A key component of the welfare of children is the right to access quality and relevant education. These are services and programmes that can allow the development of a child’s personality, talent, mental stability and physical ability as stated in Article 28 and 29 of the Convention on the Rights of children (UNCRC). To this end Kenya did ratify and adopted the details of the convention and went ahead to enact the Children’s Act Cap 586 of the laws of Kenya. This act espouses the individual rights of children, the role and responsibilities of the adult or authority that governs or keeps custodial mechanisms within and out of the Act but follows through the enshrinement of the same as granted in the wider country laws.

There is no doubt that Kenya faces myriad challenges in wanting to provide education opportunities to its young citizenry. In this regard free primary education (FPE) and free secondary education (FSE) polices have been put in place in 2003 and 2008 respectively. What these policies do not address are the challenges that come with increased number of students and non expansion of existing infrastructure. Quality of education has been greatly compromised as the student teacher ratio continues to overwhelm the strength of most teaching fraternity, sanitation facilities are overstretched and learning equipments thinly utilized far less effectively.

Recent survey and the international review held in New York confirm (MDGs 2008) that Kenya lags behind and may not achieve the minimum expectations of the Millennium Development Goals. It is in this context that Kinengo Kenya, a not for government – non profit making organization wishes to directly compliment the efforts of the government. Kinengo Kenya understands negative effects of extreme poverty, humiliating consequences of hardcore hunger and social ignominy that comes with lack of monetary employment. Most Kenyan communities are a replica of this description. Poverty levels stand at 63% nationwide and Makueni District of Lower Eastern province prescribes to this scenario. It is in this spirit that Kinengo Initiative calls for attention on the plight of bright Kenyan students of Makueni district whose vulnerability is magnified by extreme socio-economic challenges.

Kinengo Initiative seeks to institute a scholarship programme which will endeavour to identify needy students unable to transit to the secondary level. Kinengo Initiative aims at providing an environment that will improve the quality of learning for these students. In this respect Kinengo Initiative whose overriding goal is to advocate for policies and programmes that improves the quality of life for young persons shall ensure that education rights are not only observed but practiced thus increasing the chances for positive secondary school engagement.

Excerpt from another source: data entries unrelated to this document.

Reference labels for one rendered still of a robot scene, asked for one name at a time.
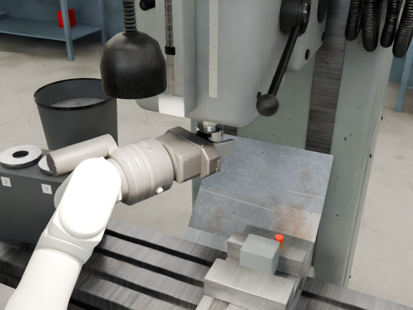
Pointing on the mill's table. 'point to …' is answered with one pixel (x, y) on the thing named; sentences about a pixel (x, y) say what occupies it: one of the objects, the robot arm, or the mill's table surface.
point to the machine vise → (296, 256)
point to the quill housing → (228, 57)
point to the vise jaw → (248, 286)
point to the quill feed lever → (263, 105)
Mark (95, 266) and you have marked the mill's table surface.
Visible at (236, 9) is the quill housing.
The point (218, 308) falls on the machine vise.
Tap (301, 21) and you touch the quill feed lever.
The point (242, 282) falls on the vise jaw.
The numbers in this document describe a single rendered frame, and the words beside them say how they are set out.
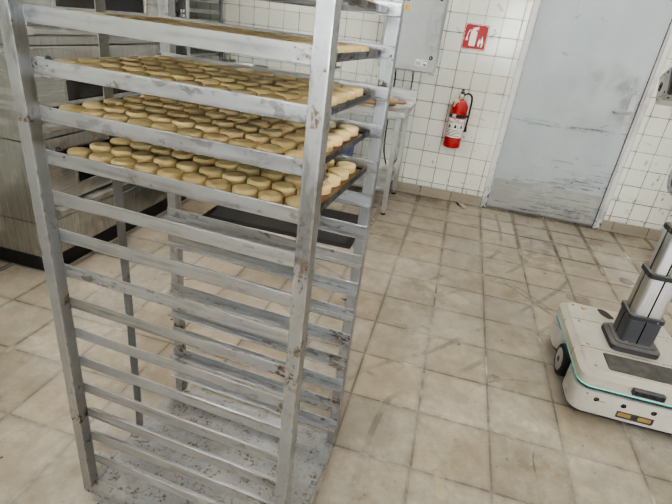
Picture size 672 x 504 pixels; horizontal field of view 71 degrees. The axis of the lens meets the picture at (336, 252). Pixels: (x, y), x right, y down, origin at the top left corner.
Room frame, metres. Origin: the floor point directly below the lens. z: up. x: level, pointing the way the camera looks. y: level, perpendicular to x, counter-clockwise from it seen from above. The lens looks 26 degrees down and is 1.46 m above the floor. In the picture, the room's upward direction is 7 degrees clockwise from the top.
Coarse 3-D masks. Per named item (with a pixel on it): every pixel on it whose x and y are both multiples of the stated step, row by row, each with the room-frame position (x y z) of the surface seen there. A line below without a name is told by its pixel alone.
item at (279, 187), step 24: (96, 144) 1.03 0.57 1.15; (120, 144) 1.08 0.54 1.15; (144, 144) 1.08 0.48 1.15; (144, 168) 0.91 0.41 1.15; (168, 168) 0.93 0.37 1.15; (192, 168) 0.96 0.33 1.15; (216, 168) 0.97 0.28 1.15; (240, 168) 0.99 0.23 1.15; (264, 168) 1.05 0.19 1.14; (336, 168) 1.09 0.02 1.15; (240, 192) 0.85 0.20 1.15; (264, 192) 0.86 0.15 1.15; (288, 192) 0.90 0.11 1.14
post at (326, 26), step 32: (320, 0) 0.75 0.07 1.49; (320, 32) 0.75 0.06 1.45; (320, 64) 0.75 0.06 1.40; (320, 96) 0.75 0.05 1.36; (320, 128) 0.74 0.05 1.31; (320, 160) 0.75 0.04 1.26; (320, 192) 0.76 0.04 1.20; (288, 352) 0.75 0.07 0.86; (288, 384) 0.75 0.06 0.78; (288, 416) 0.75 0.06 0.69; (288, 448) 0.74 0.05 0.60; (288, 480) 0.75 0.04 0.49
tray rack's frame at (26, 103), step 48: (0, 0) 0.91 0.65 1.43; (96, 0) 1.13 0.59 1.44; (48, 192) 0.92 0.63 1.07; (48, 240) 0.91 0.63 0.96; (48, 288) 0.91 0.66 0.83; (192, 432) 1.15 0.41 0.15; (240, 432) 1.18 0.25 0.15; (96, 480) 0.93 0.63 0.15; (192, 480) 0.97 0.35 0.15; (240, 480) 0.99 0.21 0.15
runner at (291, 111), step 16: (32, 64) 0.94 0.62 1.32; (48, 64) 0.92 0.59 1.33; (64, 64) 0.91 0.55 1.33; (80, 80) 0.91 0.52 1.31; (96, 80) 0.90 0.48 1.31; (112, 80) 0.89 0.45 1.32; (128, 80) 0.88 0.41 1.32; (144, 80) 0.87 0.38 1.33; (160, 80) 0.86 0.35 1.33; (160, 96) 0.86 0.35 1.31; (176, 96) 0.85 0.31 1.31; (192, 96) 0.84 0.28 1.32; (208, 96) 0.83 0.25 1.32; (224, 96) 0.82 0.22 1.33; (240, 96) 0.82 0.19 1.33; (256, 96) 0.81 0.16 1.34; (256, 112) 0.81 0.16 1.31; (272, 112) 0.80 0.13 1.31; (288, 112) 0.79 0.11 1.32; (304, 112) 0.78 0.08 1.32
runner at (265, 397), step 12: (84, 336) 0.93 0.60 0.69; (96, 336) 0.92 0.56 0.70; (120, 348) 0.90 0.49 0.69; (132, 348) 0.89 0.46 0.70; (144, 360) 0.88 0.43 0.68; (156, 360) 0.87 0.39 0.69; (168, 360) 0.86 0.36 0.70; (180, 372) 0.85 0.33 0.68; (192, 372) 0.84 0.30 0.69; (204, 372) 0.84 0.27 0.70; (216, 384) 0.83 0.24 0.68; (228, 384) 0.82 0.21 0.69; (240, 384) 0.81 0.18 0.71; (252, 396) 0.80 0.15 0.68; (264, 396) 0.79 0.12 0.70; (276, 396) 0.79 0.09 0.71; (300, 408) 0.79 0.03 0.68
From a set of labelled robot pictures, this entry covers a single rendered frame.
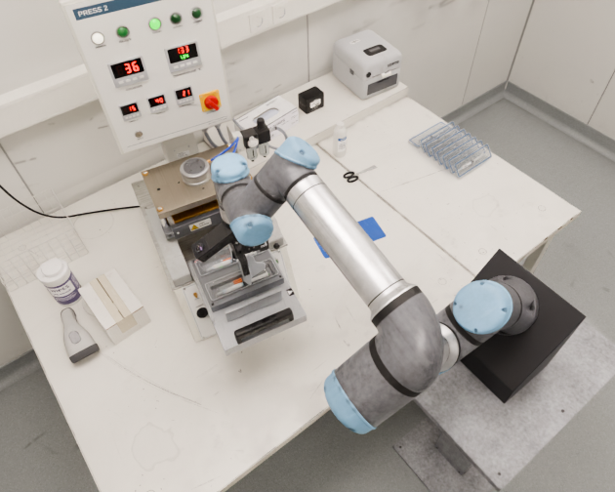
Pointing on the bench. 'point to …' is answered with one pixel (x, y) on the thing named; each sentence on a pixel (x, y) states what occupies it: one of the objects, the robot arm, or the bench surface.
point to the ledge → (336, 94)
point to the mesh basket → (23, 250)
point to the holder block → (242, 290)
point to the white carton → (273, 113)
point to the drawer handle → (263, 324)
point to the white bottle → (339, 140)
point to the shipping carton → (114, 306)
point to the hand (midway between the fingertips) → (240, 269)
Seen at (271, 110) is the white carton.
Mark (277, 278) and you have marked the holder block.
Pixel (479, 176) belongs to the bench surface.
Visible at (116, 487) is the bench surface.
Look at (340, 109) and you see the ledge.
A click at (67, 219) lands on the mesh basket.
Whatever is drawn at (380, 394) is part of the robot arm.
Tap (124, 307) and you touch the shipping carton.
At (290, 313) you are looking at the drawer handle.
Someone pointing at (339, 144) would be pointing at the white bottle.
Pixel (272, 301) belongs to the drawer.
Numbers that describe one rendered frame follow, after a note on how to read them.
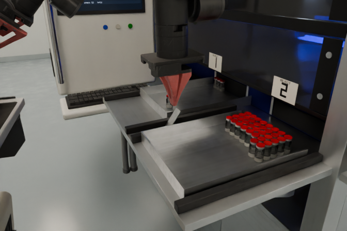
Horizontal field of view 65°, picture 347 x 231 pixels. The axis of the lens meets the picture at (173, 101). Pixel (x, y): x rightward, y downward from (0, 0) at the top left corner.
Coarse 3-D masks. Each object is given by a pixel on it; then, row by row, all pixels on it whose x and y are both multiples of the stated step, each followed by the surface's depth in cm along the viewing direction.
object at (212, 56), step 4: (212, 56) 104; (216, 56) 102; (220, 56) 99; (212, 60) 105; (220, 60) 100; (212, 64) 105; (216, 64) 103; (220, 64) 100; (212, 68) 106; (216, 68) 103; (220, 68) 101; (220, 72) 101
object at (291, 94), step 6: (276, 78) 77; (282, 78) 75; (276, 84) 77; (288, 84) 73; (294, 84) 71; (276, 90) 77; (288, 90) 74; (294, 90) 72; (276, 96) 78; (288, 96) 74; (294, 96) 72; (288, 102) 74; (294, 102) 72
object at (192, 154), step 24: (192, 120) 81; (216, 120) 85; (144, 144) 74; (168, 144) 75; (192, 144) 75; (216, 144) 75; (240, 144) 75; (168, 168) 60; (192, 168) 65; (216, 168) 65; (240, 168) 65; (264, 168) 62; (192, 192) 55
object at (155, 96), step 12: (192, 84) 118; (204, 84) 121; (144, 96) 105; (156, 96) 108; (180, 96) 108; (192, 96) 108; (204, 96) 108; (216, 96) 108; (228, 96) 108; (156, 108) 94; (168, 108) 97; (180, 108) 97; (192, 108) 90; (204, 108) 92

Small, congested classrooms, large unmanageable class sizes, few teachers, lack of enough schools, poor quality education, inadequate funding and the psychological pressure originating from the unavailable space of free education continues to frustrate poor communities. The inability of parents to sustain their children in schools, due to other socio-economic factors, has left behind a demoralized society. As the progress made from FPE and FSE bleeds from these challenges children continue suffering especially the girl child whose position is complicated further by certain detrimental cultural believes.

In a Classroom

In a Classroom

We intend to identify two well managed boarding schools (one for boys and the other for girls) with a history of result oriented management systems that will be able to accommodate the growing number of bright students who cannot access secondary education by end of 2009.


The overarching goal of the project is to provide quality learning opportunities for bright students of Makueni District and improve their chances for gainful engagement socio-economically. The project foresees 200 students fully assisted by school fees to finish their high school education by end of four years.


We have initiated a library services at one of the local primary school with intentions of enlarging it to serve the local community. Our belief is an informed society is an empowered society and through education we believe we can inform it! Although through a partnership with the locals, we have managed to make enough bricks to build a library block, funds are still needed to purchase building materials. We need to get roofing materials, cement, timber, doors, windows, electrify and furnish the building/ library. Some of the other amenities like internet would be something to consider in the future. If we could get the internet connection sorted out as we construct the building the better we would feel. The current “school library” that is in use is small and does not have any space for expansion thus the need for a new building that will be bigger and will take care of any future needs for expansion. The necessity to enlarging the library will not only benefit the local school going kids and their teachers but also the whole community. With donation of books meant for the older members of the society that also necessitated the need to look for ways to accommodate the whole neighbourhood. Courtesy of family friends of mine, Paul and Jan Indman, they have been so kind to allow us to share the pictures they took during their trip to the village. Paul and Jan Indman have also donated US$ 500 towards the women project.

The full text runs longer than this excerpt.